* **WHAT YOU WILL DO**
Nothing outside the stretch is wanted. Repeat exactly the lines of the listing below from the one that contains "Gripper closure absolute" through the one that contains "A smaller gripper", both ends included.

▬▬▬

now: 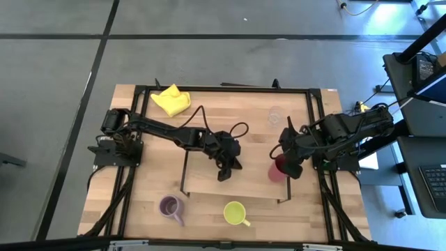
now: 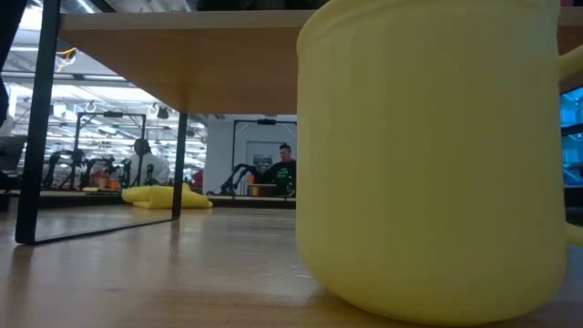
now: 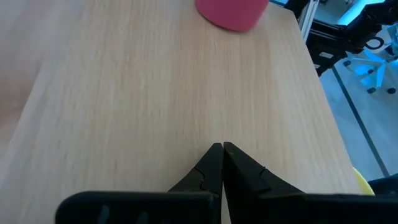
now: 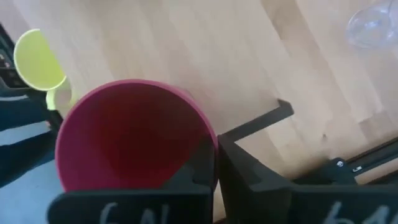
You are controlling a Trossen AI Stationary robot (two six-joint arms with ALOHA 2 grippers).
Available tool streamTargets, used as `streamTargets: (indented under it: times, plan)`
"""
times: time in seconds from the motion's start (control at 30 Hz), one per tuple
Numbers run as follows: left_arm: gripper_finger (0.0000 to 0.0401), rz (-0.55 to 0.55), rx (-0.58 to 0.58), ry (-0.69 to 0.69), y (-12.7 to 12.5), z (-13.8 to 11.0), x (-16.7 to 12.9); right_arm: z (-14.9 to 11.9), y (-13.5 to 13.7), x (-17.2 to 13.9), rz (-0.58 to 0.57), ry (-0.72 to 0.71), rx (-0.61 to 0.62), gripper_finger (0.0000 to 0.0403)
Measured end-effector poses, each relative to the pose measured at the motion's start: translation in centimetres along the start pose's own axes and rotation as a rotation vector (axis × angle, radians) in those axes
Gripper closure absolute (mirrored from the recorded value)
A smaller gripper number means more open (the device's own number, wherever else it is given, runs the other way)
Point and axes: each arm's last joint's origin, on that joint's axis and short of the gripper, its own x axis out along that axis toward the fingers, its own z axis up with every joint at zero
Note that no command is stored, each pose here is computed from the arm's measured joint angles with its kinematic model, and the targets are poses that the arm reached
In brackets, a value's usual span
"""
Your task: Stack small to large cups/mugs on shelf
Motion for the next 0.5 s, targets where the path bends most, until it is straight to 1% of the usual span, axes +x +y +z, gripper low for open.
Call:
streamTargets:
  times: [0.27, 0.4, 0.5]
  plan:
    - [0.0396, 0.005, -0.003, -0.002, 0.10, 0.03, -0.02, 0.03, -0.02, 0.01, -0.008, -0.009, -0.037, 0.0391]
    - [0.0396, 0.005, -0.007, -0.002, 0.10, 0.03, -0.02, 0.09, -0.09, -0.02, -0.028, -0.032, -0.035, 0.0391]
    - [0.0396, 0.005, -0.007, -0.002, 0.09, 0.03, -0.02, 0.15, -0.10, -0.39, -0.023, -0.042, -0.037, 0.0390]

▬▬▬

* **EXPECTED ANSWER**
Gripper closure absolute (mirrored from the recorded value)
A smaller gripper number means more open (the device's own number, wherever else it is given, runs the other way)

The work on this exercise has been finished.